Budget cuts kept Madoff in business - and who knows who else?
In retrospect, it's easy to point out that a consistent 10 percent rate of return is almost impossible and should have raised a few flags. However, most of Madoff's customers weren't money men; that, after all, is why they hired him. No matter how prominent they may have been in their chosen fields, they were simply not prepared to effectively evaluate Madoff. For that matter, his credentials as a former NASDAQ Chairman and a businessman with over 40 years of experience seemed to speak for themselves.But what of the experts? Well, in 1999, financial anlyst Harry Markopolos informed the SEC that Madoff's returns were mathematically impossible; later, in 2006, Madoff himself appeared before the SEC to answer questions about his business. Eventually, the case was closed with the statement that Madoff's actions "were not so serious as to warrant an enforcement action."

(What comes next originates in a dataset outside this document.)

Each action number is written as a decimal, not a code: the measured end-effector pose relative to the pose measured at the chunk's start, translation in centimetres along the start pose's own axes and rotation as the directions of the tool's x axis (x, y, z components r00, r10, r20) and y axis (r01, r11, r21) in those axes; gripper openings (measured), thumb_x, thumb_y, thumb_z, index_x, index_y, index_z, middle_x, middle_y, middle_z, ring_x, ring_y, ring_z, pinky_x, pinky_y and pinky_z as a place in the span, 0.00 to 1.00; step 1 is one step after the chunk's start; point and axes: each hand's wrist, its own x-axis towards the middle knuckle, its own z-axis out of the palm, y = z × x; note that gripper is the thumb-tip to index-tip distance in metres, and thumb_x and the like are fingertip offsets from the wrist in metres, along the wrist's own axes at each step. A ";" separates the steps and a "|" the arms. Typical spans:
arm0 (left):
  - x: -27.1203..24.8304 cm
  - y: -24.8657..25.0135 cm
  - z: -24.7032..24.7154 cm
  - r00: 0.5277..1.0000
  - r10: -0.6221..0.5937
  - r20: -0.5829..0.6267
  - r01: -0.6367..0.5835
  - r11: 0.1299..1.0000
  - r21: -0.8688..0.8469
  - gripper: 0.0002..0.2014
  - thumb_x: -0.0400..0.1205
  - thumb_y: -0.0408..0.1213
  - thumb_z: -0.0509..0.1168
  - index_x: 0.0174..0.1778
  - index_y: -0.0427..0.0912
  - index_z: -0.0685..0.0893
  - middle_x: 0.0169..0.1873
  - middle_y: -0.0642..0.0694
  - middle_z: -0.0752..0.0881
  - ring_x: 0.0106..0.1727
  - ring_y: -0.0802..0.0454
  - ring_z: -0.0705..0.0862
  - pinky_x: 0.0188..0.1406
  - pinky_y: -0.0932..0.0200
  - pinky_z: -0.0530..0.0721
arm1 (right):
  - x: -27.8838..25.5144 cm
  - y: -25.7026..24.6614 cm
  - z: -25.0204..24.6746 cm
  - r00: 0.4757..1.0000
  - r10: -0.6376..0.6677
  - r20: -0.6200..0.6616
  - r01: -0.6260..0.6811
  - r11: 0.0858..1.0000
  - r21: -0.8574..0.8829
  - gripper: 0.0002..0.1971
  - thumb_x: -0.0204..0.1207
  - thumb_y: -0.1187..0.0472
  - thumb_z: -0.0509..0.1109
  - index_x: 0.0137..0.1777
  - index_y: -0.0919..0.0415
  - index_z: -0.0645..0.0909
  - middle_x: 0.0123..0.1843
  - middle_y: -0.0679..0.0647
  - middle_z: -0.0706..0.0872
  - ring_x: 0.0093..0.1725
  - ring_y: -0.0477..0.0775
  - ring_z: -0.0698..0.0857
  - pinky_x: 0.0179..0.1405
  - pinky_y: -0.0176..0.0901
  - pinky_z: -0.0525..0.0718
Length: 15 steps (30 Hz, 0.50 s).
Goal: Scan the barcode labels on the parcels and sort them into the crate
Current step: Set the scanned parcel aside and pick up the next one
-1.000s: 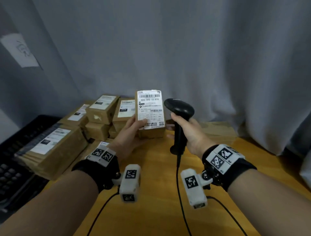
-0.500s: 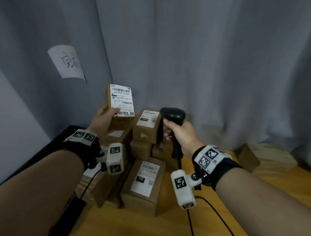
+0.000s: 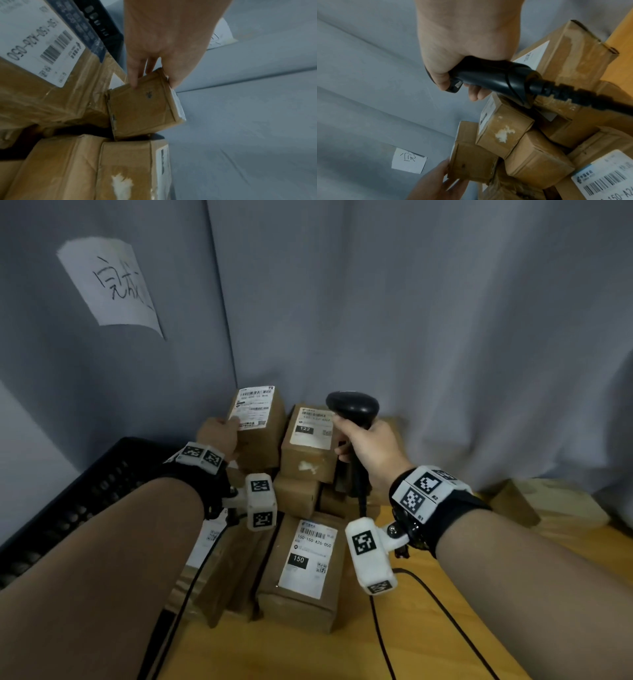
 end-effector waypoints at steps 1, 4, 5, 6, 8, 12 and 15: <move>0.2 0.2 -0.1 0.998 0.022 -0.058 -0.016 0.993 0.114 0.22 0.85 0.45 0.59 0.64 0.30 0.80 0.62 0.31 0.83 0.61 0.32 0.82 0.56 0.49 0.80 | 0.1 0.1 -0.2 1.000 -0.002 -0.010 0.002 1.000 -0.006 0.14 0.79 0.57 0.72 0.57 0.67 0.82 0.38 0.56 0.85 0.30 0.49 0.83 0.30 0.38 0.84; -0.3 1.5 -0.4 0.976 0.142 -0.163 -0.094 0.958 0.271 0.23 0.81 0.48 0.61 0.63 0.32 0.81 0.61 0.33 0.84 0.63 0.32 0.81 0.60 0.46 0.77 | 0.1 0.5 -1.1 0.999 0.002 -0.034 -0.003 1.000 -0.004 0.12 0.78 0.56 0.73 0.52 0.66 0.82 0.38 0.57 0.85 0.32 0.50 0.83 0.33 0.42 0.84; -0.4 2.0 -0.3 0.968 0.176 -0.181 -0.125 0.956 0.265 0.22 0.81 0.46 0.62 0.65 0.33 0.79 0.62 0.34 0.83 0.64 0.33 0.80 0.63 0.46 0.77 | -0.1 0.5 -1.5 0.999 0.003 -0.036 -0.003 1.000 -0.003 0.10 0.78 0.56 0.73 0.49 0.64 0.81 0.38 0.56 0.85 0.32 0.51 0.83 0.35 0.43 0.84; -0.6 2.5 0.1 0.959 0.221 -0.179 -0.171 0.951 0.259 0.21 0.81 0.44 0.63 0.66 0.34 0.79 0.63 0.34 0.82 0.65 0.34 0.79 0.67 0.45 0.77 | -0.3 0.5 -2.0 0.999 -0.002 -0.035 0.002 1.000 -0.011 0.08 0.78 0.57 0.73 0.47 0.62 0.81 0.37 0.56 0.85 0.33 0.51 0.83 0.36 0.44 0.84; -1.7 3.6 1.1 0.942 0.303 -0.146 -0.262 0.933 0.248 0.19 0.81 0.42 0.63 0.64 0.36 0.79 0.64 0.33 0.82 0.66 0.35 0.78 0.69 0.44 0.75 | -0.7 0.6 -3.2 0.999 -0.020 -0.029 0.019 0.999 -0.041 0.08 0.79 0.57 0.72 0.48 0.63 0.81 0.38 0.56 0.85 0.33 0.52 0.84 0.38 0.45 0.85; -4.9 6.1 5.1 0.916 0.393 -0.082 -0.360 0.894 0.266 0.17 0.82 0.41 0.62 0.64 0.39 0.80 0.65 0.36 0.81 0.68 0.36 0.77 0.69 0.46 0.73 | -1.0 0.6 -6.6 0.998 -0.038 -0.058 0.033 0.996 -0.088 0.14 0.78 0.55 0.72 0.57 0.63 0.81 0.41 0.55 0.87 0.35 0.50 0.86 0.43 0.45 0.88; -7.9 8.0 9.3 0.897 0.442 0.026 -0.433 0.864 0.257 0.17 0.82 0.41 0.61 0.65 0.38 0.79 0.64 0.37 0.81 0.66 0.36 0.78 0.69 0.45 0.74 | -1.4 0.4 -10.4 0.996 -0.051 -0.072 0.047 0.997 -0.056 0.14 0.78 0.56 0.72 0.57 0.66 0.81 0.38 0.54 0.85 0.32 0.48 0.84 0.38 0.41 0.87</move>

Much has been made of the fact that Madoff's niece Shana was married to an assistant director of the SEC's Office of Compliance, Inspections and Examination. Others have noted that Madoff, and later his brother Peter, sat on the board of directors of the Securities Industry and Financial Markets Association (SIMFA), the main securities industry trade association.
Apart from these personal relationships, however, there is a big question about whether or not Madoff would have been caught. After all, as SEC Chairman Mary Schapiro testified before Congress, the agency lost 10 percent of its employees between 2005 and 2007. Even after that, funding levels continued to cause staff attrition, although the Bush-era hiring freeze was lifted in 2007.
Eventually, the SEC found itself attempting to police "30,000 registrants including 12,000 public companies, 4,600 mutual funds, 11,300 investment advisors, 600 transfer agencies, and 5,500 broker dealers" with a staff of 3,600. To put it mildly, some infractions fell through the cracks. It hardly seems coincidental that Madoff managed to get off scot-free at a time when the SEC was epically understaffed.
Still, while it is clear that the SEC was ill-equipped to rein in Madoff, it seems strange that nobody else caught on to the scam. One particularly troubling tidbit is the fact that Madoff's customers were making regular payments to the IRS on trades that weren't really occurring. According to its website, the IRS has 2,800 special agents who are tasked with enforcing "tax, money-laundering, and Bank Secrecy Act laws." It seems strange that nobody noticed that the agency was collecting billions of dollars of fraudulent taxes.
Then again, the IRS also had a tough 2006. $100 million was slashed from their budget, resulting in a massive drop in enforcement. According to IRS commissioner Mark Everson, this was equivalent to losing 565 enforcement employees.
With Madoff behind bars and government officials tracking down the scattered pieces of his empire, it is all too easy to believe that the worst is behind us. However, if the Madoff case illustrates anything, it is the ease with which one can manipulate the financial sector, particularly when enforcement is massively underfunded. It is all too easy to imagine how a con artist could present himself as a legitimate businessman and use nonexistent trades to launder money. While not as dramatic as a bank account in the Caymans or Switzerland, a "fund" with a consistent return in the 10% range could scrub a lot of drug cash and terrorism money.
Somehow, it seems like the nightmare might just be beginning.